[Task prompt]: Please copy each line of the listing that includes the string "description".
-=-=-=-=-
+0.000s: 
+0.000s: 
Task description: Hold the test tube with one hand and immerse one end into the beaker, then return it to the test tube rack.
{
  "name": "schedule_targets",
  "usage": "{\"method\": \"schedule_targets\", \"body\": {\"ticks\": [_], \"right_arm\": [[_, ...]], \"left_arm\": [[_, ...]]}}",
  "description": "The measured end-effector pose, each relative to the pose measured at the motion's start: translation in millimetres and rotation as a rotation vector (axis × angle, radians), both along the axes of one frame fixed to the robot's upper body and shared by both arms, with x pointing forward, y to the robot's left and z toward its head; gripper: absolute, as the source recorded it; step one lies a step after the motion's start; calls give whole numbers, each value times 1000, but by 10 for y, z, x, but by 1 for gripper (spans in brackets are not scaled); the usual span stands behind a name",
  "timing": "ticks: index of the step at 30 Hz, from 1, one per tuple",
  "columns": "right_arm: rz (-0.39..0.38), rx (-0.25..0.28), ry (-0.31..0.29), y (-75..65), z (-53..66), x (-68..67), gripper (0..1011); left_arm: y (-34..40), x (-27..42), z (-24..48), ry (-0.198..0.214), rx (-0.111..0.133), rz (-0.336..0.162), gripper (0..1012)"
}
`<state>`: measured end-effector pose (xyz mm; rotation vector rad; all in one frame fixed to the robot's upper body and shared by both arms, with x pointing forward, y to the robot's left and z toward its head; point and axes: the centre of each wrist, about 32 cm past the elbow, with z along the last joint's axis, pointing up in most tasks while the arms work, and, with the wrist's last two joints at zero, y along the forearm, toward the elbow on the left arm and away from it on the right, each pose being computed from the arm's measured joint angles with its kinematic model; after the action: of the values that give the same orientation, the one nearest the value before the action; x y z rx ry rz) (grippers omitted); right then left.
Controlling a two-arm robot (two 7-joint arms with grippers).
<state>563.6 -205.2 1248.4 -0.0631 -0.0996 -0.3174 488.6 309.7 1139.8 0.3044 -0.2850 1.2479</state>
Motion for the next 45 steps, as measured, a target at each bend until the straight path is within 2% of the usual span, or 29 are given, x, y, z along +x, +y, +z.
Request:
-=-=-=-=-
[Answer to this task]:
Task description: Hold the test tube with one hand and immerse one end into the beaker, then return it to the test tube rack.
  "description": "The measured end-effector pose, each relative to the pose measured at the motion's start: translation in millimetres and rotation as a rotation vector (axis × angle, radians), both along the axes of one frame fixed to the robot's upper body and shared by both arms, with x pointing forward, y to the robot's left and z toward its head; gripper: absolute, as the source recorded it; step one lies a step after the motion's start; calls give whole numbers, each value times 1000, but by 10 for y, z, x, but by 1 for gripper (spans in brackets are not scaled); the usual span stands behind a name",

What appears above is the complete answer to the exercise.